魔力を喪った賢者の娘は、とある帝国公爵の呪いを解いてあげたのです……が? ~傾く領地を立て直したら、彼が私に傾いてきた~
 自分の国を滅ぼそうというヴェロニカに従おうとする皇太子の考えを、赤髪は理解できないらしい。その点に関しては俺も同意だが……今はこちらを信用してもらうしかない。

「僕が少し帝国から離れていた間に、そんな事態が起こっていたんですね……。では、あの時にはもう……」

 一方で、実際に皇太子と相まみえたことのあるルシドには……比較的その狂気が伝わりやすかったのだろう。すぐに事情を呑み込むと、すぐにこちらの支援を請け負ってくれた。
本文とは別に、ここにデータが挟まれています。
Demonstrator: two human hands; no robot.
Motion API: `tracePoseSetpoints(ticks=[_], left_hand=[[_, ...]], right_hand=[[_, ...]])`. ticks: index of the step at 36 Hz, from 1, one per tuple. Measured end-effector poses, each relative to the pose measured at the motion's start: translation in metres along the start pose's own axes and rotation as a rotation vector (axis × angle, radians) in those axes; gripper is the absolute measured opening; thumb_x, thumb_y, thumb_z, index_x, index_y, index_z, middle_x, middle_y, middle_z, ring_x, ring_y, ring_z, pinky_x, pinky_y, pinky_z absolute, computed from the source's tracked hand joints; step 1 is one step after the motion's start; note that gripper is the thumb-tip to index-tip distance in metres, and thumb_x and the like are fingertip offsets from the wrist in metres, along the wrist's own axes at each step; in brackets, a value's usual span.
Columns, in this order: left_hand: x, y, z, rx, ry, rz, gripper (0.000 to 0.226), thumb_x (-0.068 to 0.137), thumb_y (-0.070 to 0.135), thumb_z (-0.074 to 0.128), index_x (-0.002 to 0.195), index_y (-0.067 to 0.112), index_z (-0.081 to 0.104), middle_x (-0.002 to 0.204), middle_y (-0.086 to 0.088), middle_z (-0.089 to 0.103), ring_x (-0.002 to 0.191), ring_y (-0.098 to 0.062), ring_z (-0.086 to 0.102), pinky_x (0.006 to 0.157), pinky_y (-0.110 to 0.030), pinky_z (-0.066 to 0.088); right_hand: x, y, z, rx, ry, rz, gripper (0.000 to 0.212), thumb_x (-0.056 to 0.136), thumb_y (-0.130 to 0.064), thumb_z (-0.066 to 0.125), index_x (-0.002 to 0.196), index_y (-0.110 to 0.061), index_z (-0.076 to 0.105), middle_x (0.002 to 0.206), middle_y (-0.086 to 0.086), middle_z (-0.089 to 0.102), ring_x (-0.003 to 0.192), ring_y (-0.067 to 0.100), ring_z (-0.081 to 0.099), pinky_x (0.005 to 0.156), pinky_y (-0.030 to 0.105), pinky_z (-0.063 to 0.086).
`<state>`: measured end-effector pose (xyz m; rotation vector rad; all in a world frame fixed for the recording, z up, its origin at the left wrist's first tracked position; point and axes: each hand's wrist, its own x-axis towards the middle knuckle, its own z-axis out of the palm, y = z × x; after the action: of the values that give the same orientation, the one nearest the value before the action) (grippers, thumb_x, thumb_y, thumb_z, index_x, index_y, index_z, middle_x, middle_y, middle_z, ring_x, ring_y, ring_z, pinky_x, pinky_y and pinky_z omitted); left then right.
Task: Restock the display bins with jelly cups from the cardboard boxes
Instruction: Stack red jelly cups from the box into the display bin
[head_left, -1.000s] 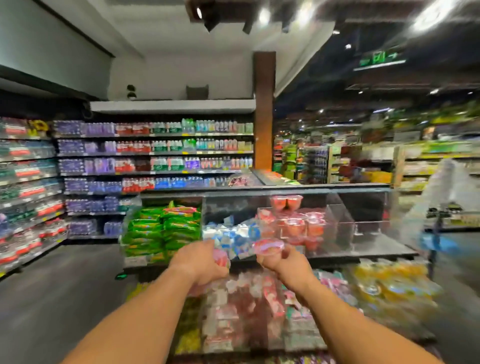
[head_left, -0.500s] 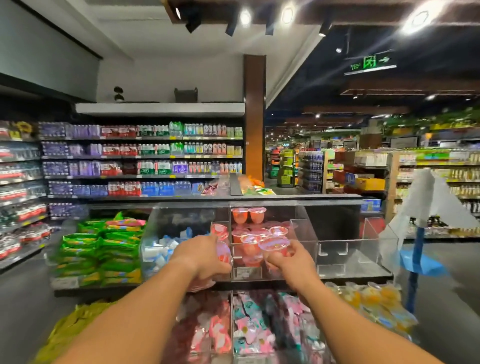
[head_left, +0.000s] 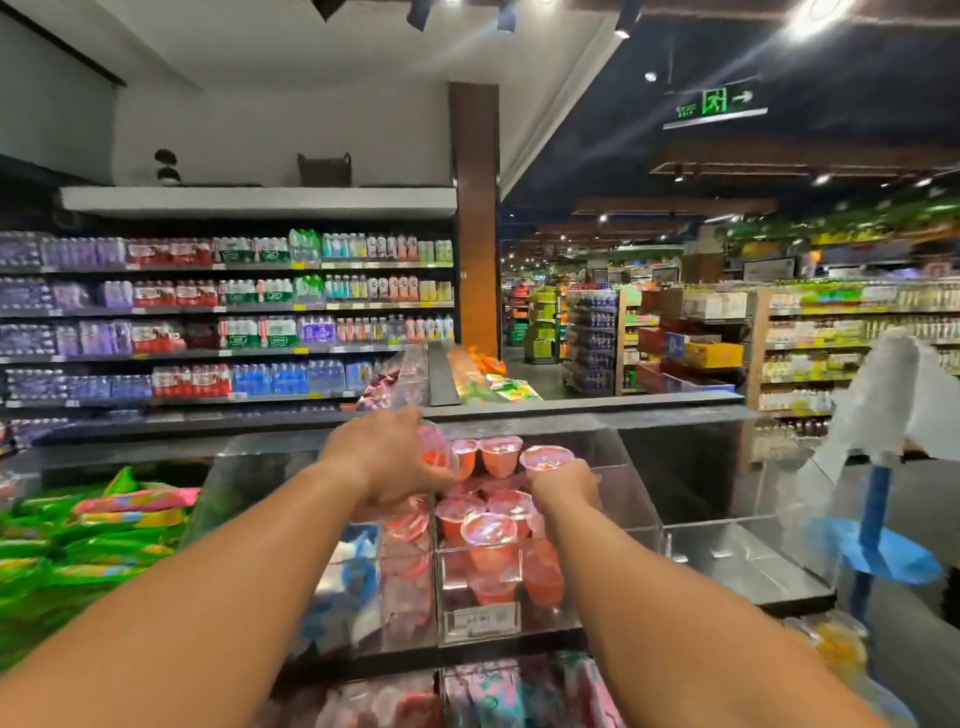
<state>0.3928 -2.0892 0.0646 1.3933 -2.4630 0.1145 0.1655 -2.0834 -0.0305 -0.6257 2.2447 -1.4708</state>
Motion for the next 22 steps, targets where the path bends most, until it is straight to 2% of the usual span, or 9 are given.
tracePoseSetpoints(ticks=[4, 7, 14, 17, 21, 22], left_hand=[[0.015, -0.007, 0.008, 0.003, 0.043, 0.000, 0.102, 0.069, 0.084, 0.062, 0.150, 0.027, 0.037, 0.137, 0.002, 0.059, 0.118, -0.024, 0.058, 0.096, -0.040, 0.050], [0.026, -0.009, 0.010, 0.020, 0.043, -0.003, 0.098, 0.071, 0.080, 0.063, 0.150, 0.027, 0.037, 0.137, 0.002, 0.060, 0.117, -0.024, 0.059, 0.095, -0.039, 0.051], [0.044, -0.012, 0.004, -0.015, 0.051, -0.018, 0.097, 0.066, 0.084, 0.063, 0.143, 0.029, 0.042, 0.131, 0.003, 0.059, 0.110, -0.022, 0.057, 0.090, -0.038, 0.051], [0.045, -0.015, 0.005, -0.021, 0.051, 0.003, 0.098, 0.066, 0.084, 0.062, 0.144, 0.029, 0.040, 0.131, 0.005, 0.058, 0.110, -0.020, 0.057, 0.091, -0.038, 0.051], [0.048, -0.020, 0.008, -0.028, 0.043, 0.023, 0.089, 0.066, 0.084, 0.060, 0.135, 0.030, 0.044, 0.119, 0.009, 0.060, 0.099, -0.017, 0.058, 0.087, -0.039, 0.053], [0.050, -0.020, 0.008, -0.029, 0.041, 0.025, 0.085, 0.067, 0.083, 0.060, 0.132, 0.031, 0.045, 0.116, 0.010, 0.060, 0.097, -0.016, 0.058, 0.086, -0.039, 0.054]], right_hand=[[0.009, -0.003, 0.009, 0.043, 0.012, 0.030, 0.055, 0.084, -0.023, 0.067, 0.136, -0.012, 0.054, 0.133, 0.013, 0.060, 0.117, 0.036, 0.060, 0.090, 0.033, 0.047], [0.028, -0.008, 0.018, 0.132, 0.079, 0.098, 0.049, 0.090, -0.016, 0.058, 0.138, -0.006, 0.052, 0.138, 0.016, 0.054, 0.123, 0.037, 0.054, 0.103, 0.041, 0.045], [0.046, -0.036, 0.042, 0.179, 0.202, 0.153, 0.055, 0.093, 0.003, 0.057, 0.143, 0.002, 0.034, 0.154, 0.019, 0.033, 0.139, 0.038, 0.037, 0.109, 0.045, 0.033], [0.062, -0.033, 0.047, 0.213, 0.236, 0.157, 0.055, 0.093, 0.005, 0.054, 0.144, -0.001, 0.034, 0.155, 0.016, 0.034, 0.138, 0.038, 0.038, 0.110, 0.045, 0.032], [0.085, -0.029, 0.049, 0.224, 0.265, 0.126, 0.058, 0.087, -0.013, 0.058, 0.142, -0.005, 0.042, 0.148, 0.017, 0.044, 0.130, 0.040, 0.048, 0.108, 0.049, 0.041], [0.089, -0.030, 0.048, 0.210, 0.300, 0.144, 0.053, 0.090, -0.008, 0.056, 0.141, -0.002, 0.044, 0.146, 0.020, 0.046, 0.129, 0.041, 0.049, 0.106, 0.050, 0.041]])
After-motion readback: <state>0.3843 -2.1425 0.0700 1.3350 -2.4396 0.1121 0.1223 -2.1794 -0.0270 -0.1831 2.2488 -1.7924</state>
「それじゃあ、クリム様の部隊と協力し、僕たちで帝国軍を押さえておきましょう。そのうちにスレイバート様はどうか、皇太子様を倒しに行ってください」

 そして赤髪も単細胞らしく、迷う素振りもなく判断を決めた。

「……だな。うっし……今回はまあ、ボースウィン領の戦いだ、美味しいところは全部お前に譲ってやるよ。ただ……これが終わったら、一度リュドベルク領に礼を言いに来いよな」

 戦況が好転したこの機を逃す手はない。

 言うが早いが、ふたりはそれぞれの方向に駆けだそうとした。